> _Required work_:
List the lines of this listing that hold the word "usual".

> _Available data_:
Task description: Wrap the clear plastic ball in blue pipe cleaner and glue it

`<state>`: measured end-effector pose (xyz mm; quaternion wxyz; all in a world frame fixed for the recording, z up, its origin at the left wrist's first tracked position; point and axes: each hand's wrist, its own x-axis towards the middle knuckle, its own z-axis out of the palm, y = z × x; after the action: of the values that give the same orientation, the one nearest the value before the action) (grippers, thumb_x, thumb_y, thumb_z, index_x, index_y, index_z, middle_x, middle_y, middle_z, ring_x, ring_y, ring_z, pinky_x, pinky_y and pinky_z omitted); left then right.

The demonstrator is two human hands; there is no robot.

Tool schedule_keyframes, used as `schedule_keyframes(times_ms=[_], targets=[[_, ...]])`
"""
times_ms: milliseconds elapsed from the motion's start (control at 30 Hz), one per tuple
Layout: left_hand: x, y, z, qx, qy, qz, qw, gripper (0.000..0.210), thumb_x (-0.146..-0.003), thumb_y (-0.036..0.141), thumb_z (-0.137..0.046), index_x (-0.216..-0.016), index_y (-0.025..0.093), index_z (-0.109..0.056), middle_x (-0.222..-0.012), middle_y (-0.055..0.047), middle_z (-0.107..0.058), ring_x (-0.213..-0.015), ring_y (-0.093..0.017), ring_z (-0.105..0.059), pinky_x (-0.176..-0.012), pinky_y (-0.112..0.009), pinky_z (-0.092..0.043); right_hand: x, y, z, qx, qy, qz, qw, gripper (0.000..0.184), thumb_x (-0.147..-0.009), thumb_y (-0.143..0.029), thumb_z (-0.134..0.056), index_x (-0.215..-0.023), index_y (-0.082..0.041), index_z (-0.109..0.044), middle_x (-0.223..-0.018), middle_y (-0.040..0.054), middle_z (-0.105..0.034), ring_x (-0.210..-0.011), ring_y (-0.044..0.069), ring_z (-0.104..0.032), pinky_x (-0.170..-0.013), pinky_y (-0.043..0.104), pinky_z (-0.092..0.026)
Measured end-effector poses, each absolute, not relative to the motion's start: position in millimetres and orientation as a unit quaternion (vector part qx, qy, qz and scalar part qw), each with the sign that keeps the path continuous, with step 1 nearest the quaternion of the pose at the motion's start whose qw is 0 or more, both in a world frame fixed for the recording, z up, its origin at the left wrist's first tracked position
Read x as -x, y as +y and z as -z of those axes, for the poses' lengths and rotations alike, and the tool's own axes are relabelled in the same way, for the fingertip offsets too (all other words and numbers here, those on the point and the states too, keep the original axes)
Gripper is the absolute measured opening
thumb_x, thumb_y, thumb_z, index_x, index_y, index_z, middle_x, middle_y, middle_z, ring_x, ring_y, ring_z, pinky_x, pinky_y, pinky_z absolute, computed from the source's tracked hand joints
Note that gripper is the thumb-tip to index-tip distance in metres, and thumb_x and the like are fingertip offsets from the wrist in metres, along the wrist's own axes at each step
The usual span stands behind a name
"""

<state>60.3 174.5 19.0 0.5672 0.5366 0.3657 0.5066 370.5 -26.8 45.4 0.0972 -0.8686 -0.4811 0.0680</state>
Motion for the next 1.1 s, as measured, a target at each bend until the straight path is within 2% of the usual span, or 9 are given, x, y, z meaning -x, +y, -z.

> _Output for this exercise_:
The usual span stands behind a name
Motion for the next 1.1 s, as measured, a target at each bend until the straight path is within 2% of the usual span, or 9 are given, x, y, z meaning -x, +y, -z.

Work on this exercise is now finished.